Bold of you to assume that I have no personal or otherwise direct experience with mental disorders, or that I'm otherwise trivializing it. Were I in a grumpier mood, I'd tell you to go fuck yourself : D
I've seen plenty of friends give up on finding therapists because of the seemingly-universal nightmare of delays and bureaucratic incompetence, and I've watched the medical system spend _decades_ chronically mismanaging the mental healthcare of a severely-mentally-ill immediate family member until I took over his care.
> Redirecting them to an app (because it is more easily accessible) is pretty bad idea when they should be going to an actual therapist.
The logic you express in this comment also seems unsound. You claim that access to an effective and highly-available treatment should be severely reduced because it prevents people who need more intensive, less-available treatment from seeking it. It's quite an extraordinary assertion that we should _reduce_ access to care, leaving only the highest-cost, highest-hassle, lowest-availability options, and then to further claim that this will _help_ patient outcomes overall. What's your reasoning here?

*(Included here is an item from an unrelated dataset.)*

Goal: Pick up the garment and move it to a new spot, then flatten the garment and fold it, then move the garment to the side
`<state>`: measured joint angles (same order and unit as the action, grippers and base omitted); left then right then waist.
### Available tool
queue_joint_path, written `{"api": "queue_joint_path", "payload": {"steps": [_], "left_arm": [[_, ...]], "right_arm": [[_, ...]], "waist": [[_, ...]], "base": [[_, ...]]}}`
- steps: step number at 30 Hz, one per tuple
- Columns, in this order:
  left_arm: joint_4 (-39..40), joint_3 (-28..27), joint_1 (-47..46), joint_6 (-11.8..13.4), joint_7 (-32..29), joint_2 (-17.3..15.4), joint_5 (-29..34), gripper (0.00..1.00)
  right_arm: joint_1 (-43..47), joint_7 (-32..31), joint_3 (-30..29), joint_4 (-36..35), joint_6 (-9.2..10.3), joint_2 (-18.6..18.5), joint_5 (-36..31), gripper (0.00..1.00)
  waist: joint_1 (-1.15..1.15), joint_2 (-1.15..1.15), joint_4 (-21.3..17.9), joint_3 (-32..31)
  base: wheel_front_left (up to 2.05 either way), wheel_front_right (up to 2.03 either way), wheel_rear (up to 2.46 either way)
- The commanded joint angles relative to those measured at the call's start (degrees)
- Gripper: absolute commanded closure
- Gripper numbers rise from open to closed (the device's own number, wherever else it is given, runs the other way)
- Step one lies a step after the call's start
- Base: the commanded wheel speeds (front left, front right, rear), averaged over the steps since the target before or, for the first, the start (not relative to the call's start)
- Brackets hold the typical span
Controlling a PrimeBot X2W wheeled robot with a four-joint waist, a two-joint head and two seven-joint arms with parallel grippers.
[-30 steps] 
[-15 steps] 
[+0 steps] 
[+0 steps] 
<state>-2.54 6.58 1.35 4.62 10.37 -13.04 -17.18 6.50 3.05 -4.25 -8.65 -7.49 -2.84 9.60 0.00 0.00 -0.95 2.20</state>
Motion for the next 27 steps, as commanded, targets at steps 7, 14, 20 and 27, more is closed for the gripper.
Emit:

Again, I refer you to my previous examples. Do you think information on yoga, mindfulness, and jogging should be banned? Why do you assume that access to a chatbot will displace more intensive mental healthcare but access to yoga and mindfulness won't? If anything, yoga and mindfulness are far more widely-known as a form of treatment for mood disorders; the average person probably hasn't even heard of CBT.
You can extend this even further. Should cardiovascular exercise be medically-gated so that the severely obese don't avoid gastric bypass surgery? Should we make it more difficult to get SSRIs (and hell, therapy itself!) so that the severely mentally ill don't avoid electro-convulsive therapy? Doesn't following your logic imply that both of those moves would increase patient welfare?
Truly, I'd like to understand how you think this logic fits together. I'm quite baffled by it.